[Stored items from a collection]
********************

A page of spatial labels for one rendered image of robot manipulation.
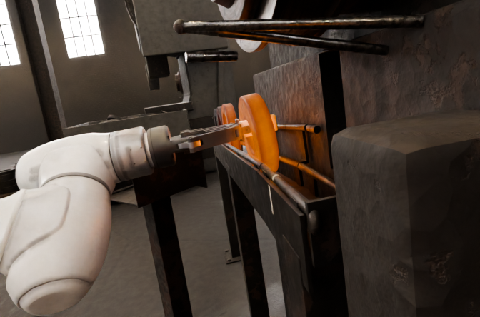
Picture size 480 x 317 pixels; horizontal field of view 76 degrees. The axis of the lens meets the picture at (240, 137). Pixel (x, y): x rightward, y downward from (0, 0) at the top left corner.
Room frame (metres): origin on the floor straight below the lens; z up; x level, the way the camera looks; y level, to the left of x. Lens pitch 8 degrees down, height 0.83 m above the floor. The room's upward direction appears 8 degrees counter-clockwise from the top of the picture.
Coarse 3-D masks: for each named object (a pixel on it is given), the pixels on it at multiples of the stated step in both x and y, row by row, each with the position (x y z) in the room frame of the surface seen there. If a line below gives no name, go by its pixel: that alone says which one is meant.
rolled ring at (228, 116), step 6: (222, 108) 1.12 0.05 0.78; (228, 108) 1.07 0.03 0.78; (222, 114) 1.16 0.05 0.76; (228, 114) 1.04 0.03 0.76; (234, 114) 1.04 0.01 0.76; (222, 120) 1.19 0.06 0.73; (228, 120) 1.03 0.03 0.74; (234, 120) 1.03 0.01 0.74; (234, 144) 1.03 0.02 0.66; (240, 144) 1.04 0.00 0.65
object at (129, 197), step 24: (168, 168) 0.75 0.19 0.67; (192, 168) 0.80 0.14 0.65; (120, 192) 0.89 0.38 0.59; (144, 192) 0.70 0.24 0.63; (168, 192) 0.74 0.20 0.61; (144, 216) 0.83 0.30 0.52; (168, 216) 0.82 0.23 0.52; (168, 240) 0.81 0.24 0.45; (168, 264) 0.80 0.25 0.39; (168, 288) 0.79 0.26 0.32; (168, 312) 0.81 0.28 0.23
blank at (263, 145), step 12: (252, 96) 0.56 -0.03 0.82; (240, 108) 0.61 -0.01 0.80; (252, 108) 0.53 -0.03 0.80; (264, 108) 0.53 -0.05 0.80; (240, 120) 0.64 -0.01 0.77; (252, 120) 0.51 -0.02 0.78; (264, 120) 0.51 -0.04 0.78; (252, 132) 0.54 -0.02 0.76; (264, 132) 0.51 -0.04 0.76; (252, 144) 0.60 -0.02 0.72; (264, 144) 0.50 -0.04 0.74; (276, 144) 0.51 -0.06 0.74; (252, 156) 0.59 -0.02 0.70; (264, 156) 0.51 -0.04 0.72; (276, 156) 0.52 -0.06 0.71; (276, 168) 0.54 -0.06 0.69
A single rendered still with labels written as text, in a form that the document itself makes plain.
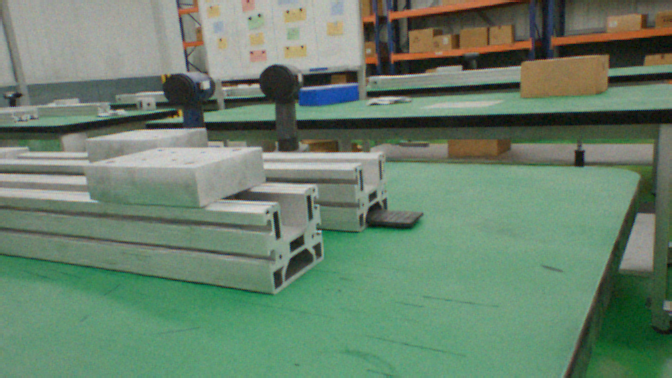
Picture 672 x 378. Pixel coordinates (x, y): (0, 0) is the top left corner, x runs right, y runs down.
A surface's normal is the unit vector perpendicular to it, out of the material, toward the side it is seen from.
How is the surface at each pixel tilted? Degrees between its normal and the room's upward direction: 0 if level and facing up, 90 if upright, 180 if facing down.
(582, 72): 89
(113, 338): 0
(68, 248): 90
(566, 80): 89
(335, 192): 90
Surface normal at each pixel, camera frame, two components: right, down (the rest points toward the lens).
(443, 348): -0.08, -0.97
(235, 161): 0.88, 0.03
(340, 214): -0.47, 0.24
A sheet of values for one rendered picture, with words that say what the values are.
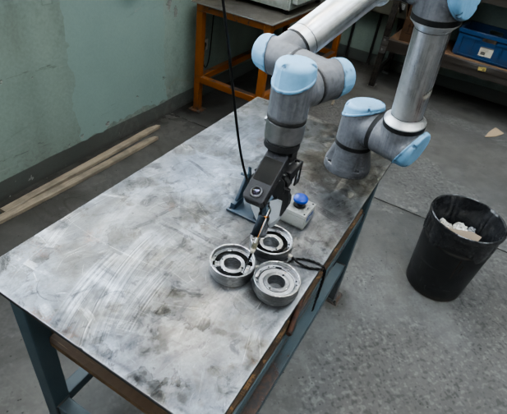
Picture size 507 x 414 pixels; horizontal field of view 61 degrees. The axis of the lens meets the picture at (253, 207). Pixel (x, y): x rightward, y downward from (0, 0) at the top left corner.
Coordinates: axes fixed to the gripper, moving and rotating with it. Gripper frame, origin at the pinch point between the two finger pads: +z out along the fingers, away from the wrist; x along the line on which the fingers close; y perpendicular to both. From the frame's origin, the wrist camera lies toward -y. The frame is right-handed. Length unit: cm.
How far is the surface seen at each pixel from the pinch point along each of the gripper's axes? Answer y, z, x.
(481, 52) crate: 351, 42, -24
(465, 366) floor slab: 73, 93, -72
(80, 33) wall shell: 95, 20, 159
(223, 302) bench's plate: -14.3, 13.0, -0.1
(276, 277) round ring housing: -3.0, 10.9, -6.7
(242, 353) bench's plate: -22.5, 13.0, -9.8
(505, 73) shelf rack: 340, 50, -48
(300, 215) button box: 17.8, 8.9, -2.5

********************

Output nothing but the entries above, exactly, once the pictures are removed.

Task answer:
A page of spatial labels for one rendered image of robot manipulation.
Picture size 480 x 317 pixels; horizontal field of view 76 degrees. The axis of the lens meets the picture at (240, 137). Pixel (x, y): x rightward, y downward from (0, 0) at the top left corner.
Room frame (metres): origin on the floor straight below the lens; z up; x level, the way the camera looks; y level, to the left of x. Lens pitch 8 degrees down, height 0.83 m above the floor. The room's upward direction appears 8 degrees counter-clockwise from the top of the picture.
Coarse 3-D masks: for each named object (a pixel on it is given), the pixels on it at multiples of the stated step in both x and y, row by row, each with the position (x y z) in the room frame of the surface seen there. If a line below gives no name, go by its pixel: that alone says which one is meant.
rolled ring at (228, 116), step 6: (222, 108) 1.12 0.05 0.78; (228, 108) 1.07 0.03 0.78; (222, 114) 1.16 0.05 0.76; (228, 114) 1.04 0.03 0.76; (234, 114) 1.04 0.01 0.76; (222, 120) 1.19 0.06 0.73; (228, 120) 1.03 0.03 0.74; (234, 120) 1.03 0.01 0.74; (234, 144) 1.03 0.02 0.66; (240, 144) 1.04 0.00 0.65
object at (129, 197), step 24: (168, 168) 0.75 0.19 0.67; (192, 168) 0.80 0.14 0.65; (120, 192) 0.89 0.38 0.59; (144, 192) 0.70 0.24 0.63; (168, 192) 0.74 0.20 0.61; (144, 216) 0.83 0.30 0.52; (168, 216) 0.82 0.23 0.52; (168, 240) 0.81 0.24 0.45; (168, 264) 0.80 0.25 0.39; (168, 288) 0.79 0.26 0.32; (168, 312) 0.81 0.28 0.23
blank at (263, 145), step 12: (252, 96) 0.56 -0.03 0.82; (240, 108) 0.61 -0.01 0.80; (252, 108) 0.53 -0.03 0.80; (264, 108) 0.53 -0.05 0.80; (240, 120) 0.64 -0.01 0.77; (252, 120) 0.51 -0.02 0.78; (264, 120) 0.51 -0.04 0.78; (252, 132) 0.54 -0.02 0.76; (264, 132) 0.51 -0.04 0.76; (252, 144) 0.60 -0.02 0.72; (264, 144) 0.50 -0.04 0.74; (276, 144) 0.51 -0.06 0.74; (252, 156) 0.59 -0.02 0.70; (264, 156) 0.51 -0.04 0.72; (276, 156) 0.52 -0.06 0.71; (276, 168) 0.54 -0.06 0.69
A single rendered still with labels written as text, in a form that the document itself makes plain.
Picture 672 x 378. Pixel coordinates (x, y): (0, 0) is the top left corner, x runs right, y runs down.
A surface's normal is the unit vector perpendicular to it, out of the material, toward the side it is seen from.
How is the surface at each pixel tilted? Degrees between its normal and the room's upward direction: 0 if level and facing up, 90 if upright, 180 if facing down.
(582, 72): 89
(113, 338): 0
(68, 248): 90
(566, 80): 89
(335, 192): 90
Surface normal at each pixel, camera frame, two components: right, down (the rest points toward the lens).
(443, 348): -0.08, -0.97
(235, 161): 0.88, 0.03
(340, 214): -0.47, 0.24
A sheet of values for one rendered picture, with words that say what the values are.
Picture size 507 x 414 pixels; horizontal field of view 61 degrees. The axis of the lens meets the picture at (253, 207). Pixel (x, y): x rightward, y downward from (0, 0) at the top left corner.
Coordinates: axes fixed to the gripper, moving and rotating with it. Gripper frame, origin at the pinch point between the two finger pads: +z out along the fingers, away from the wrist; x along the line on which the fingers close; y perpendicular to both. From the frame's origin, the wrist camera lies toward -y. The frame is right-handed. Length unit: cm.
How far is the surface seen at each pixel from the pinch point along each of the gripper's axes? Answer y, z, x.
(481, 52) crate: 351, 42, -24
(465, 366) floor slab: 73, 93, -72
(80, 33) wall shell: 95, 20, 159
(223, 302) bench's plate: -14.3, 13.0, -0.1
(276, 277) round ring housing: -3.0, 10.9, -6.7
(242, 353) bench's plate: -22.5, 13.0, -9.8
(505, 73) shelf rack: 340, 50, -48
(300, 215) button box: 17.8, 8.9, -2.5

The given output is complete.